§ YOUR ASSIGNMENT: Print the first line of the data below and every one after it, through the line containing "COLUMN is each", exactly as written.

Stored items from a collection:

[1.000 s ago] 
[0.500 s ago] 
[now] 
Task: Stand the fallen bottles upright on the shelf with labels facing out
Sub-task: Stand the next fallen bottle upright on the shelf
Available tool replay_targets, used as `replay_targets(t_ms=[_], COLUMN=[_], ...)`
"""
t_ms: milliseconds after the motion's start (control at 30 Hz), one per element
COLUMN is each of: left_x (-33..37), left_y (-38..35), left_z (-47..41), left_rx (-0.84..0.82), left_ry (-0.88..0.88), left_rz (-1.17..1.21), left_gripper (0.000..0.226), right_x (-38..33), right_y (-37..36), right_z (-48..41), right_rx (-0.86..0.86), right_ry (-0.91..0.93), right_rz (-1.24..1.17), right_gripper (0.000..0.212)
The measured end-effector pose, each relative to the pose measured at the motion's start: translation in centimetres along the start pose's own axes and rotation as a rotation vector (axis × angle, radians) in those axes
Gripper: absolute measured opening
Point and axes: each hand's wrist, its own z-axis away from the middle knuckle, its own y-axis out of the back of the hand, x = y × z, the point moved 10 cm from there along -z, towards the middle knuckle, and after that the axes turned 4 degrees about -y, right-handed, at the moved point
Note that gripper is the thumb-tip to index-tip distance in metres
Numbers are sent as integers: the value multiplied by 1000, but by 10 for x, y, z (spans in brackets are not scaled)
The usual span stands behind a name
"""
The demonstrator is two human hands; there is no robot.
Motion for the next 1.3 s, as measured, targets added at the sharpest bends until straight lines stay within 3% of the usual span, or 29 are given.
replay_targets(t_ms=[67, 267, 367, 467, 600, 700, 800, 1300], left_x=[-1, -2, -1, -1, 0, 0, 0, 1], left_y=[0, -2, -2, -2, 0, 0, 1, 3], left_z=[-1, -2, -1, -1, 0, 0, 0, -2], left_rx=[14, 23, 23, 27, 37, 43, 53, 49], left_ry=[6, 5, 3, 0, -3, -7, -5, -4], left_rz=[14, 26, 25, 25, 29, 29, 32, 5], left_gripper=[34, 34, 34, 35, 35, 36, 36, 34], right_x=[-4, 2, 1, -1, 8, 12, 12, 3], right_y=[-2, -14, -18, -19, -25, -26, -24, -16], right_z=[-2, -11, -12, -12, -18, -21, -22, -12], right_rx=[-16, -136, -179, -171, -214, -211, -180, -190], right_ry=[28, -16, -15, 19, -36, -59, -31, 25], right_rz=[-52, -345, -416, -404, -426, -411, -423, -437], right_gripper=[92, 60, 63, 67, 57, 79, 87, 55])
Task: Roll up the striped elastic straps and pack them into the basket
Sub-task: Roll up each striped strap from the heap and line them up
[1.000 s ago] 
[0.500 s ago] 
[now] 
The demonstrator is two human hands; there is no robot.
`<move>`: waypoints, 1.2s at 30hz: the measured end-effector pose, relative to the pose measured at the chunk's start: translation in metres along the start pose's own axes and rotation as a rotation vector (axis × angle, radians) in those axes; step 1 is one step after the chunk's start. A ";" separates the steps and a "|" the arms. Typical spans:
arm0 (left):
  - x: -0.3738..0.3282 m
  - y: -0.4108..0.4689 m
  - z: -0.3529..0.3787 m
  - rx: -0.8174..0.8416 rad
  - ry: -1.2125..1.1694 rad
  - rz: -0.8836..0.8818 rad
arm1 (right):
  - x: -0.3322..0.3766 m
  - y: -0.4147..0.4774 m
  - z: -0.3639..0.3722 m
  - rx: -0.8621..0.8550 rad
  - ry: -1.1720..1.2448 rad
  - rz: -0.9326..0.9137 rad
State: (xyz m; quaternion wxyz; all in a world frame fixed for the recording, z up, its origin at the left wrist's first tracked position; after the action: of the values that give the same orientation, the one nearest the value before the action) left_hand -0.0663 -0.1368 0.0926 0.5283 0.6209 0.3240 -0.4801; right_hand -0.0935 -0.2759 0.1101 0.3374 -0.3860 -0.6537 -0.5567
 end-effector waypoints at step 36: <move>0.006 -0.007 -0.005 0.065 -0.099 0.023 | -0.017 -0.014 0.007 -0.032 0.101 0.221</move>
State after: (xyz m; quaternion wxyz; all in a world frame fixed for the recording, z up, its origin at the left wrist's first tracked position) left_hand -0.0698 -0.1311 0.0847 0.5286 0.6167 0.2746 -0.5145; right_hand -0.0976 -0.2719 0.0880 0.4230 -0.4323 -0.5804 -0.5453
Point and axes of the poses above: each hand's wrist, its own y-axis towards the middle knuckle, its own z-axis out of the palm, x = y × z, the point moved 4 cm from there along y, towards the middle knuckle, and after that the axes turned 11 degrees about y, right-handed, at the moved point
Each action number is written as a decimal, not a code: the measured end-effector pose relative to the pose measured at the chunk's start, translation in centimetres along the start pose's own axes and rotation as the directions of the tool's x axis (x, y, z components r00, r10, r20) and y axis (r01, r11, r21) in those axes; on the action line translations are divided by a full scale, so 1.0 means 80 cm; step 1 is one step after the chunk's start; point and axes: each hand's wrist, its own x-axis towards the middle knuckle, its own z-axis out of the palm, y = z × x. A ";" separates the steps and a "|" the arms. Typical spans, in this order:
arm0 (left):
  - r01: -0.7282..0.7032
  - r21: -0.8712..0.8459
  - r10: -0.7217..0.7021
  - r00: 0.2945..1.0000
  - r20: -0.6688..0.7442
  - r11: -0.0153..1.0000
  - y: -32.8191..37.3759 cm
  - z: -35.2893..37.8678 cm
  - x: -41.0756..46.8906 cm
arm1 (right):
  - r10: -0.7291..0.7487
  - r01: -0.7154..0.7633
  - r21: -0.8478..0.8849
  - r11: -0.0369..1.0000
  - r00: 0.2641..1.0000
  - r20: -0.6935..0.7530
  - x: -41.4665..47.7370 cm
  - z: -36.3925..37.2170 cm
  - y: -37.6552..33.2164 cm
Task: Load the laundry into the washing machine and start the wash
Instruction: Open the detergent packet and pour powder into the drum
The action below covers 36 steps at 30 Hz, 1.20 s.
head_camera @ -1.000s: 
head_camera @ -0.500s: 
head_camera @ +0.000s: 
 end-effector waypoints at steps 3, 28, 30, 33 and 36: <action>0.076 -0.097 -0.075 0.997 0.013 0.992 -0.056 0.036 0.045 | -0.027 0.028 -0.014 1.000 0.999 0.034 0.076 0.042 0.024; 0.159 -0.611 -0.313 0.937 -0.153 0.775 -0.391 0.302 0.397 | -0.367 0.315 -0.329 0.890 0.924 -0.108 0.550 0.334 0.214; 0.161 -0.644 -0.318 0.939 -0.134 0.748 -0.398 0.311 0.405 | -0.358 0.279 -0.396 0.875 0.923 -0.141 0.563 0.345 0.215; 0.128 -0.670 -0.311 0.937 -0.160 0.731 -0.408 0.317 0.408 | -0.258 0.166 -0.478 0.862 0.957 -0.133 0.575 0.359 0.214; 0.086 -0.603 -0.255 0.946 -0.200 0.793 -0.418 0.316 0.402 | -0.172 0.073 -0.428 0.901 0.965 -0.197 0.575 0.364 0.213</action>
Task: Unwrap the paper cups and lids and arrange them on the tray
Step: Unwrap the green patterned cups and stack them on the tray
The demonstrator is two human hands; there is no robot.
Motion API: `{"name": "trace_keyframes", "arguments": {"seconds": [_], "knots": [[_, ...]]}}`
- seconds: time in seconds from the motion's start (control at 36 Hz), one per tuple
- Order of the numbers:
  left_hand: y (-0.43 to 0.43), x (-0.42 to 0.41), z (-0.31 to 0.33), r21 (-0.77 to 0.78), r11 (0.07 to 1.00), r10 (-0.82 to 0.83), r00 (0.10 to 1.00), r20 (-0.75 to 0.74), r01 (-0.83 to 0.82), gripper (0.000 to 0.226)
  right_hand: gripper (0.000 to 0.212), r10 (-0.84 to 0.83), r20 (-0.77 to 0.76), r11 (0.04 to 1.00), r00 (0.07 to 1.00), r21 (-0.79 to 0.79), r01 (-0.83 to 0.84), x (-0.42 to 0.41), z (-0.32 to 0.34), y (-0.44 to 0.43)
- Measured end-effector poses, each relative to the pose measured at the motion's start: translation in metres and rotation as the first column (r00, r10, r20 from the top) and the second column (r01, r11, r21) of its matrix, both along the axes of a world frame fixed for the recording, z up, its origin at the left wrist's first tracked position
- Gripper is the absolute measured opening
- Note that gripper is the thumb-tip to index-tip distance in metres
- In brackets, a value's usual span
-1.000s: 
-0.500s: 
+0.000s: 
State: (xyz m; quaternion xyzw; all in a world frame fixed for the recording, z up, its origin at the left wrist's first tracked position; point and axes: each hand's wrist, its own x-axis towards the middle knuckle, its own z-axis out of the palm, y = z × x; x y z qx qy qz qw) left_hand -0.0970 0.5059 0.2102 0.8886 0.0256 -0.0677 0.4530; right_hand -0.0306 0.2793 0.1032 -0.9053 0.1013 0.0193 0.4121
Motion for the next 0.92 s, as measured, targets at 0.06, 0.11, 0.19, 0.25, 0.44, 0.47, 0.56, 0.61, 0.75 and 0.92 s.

§ RESULT FOR THIS TASK:
[1.000 s ago] 
[0.500 s ago] 
[now] 
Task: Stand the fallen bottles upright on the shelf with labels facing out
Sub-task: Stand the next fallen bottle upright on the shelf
Available tool replay_targets, used as `replay_targets(t_ms=[_], COLUMN=[_], ...)`
"""
t_ms: milliseconds after the motion's start (control at 30 Hz), one per element
COLUMN is each of: left_x (-33..37), left_y (-38..35), left_z (-47..41), left_rx (-0.84..0.82), left_ry (-0.88..0.88), left_rz (-1.17..1.21), left_gripper (0.000..0.226), right_x (-38..33), right_y (-37..36), right_z (-48..41), right_rx (-0.86..0.86), right_ry (-0.91..0.93), right_rz (-1.24..1.17), right_gripper (0.000..0.212)

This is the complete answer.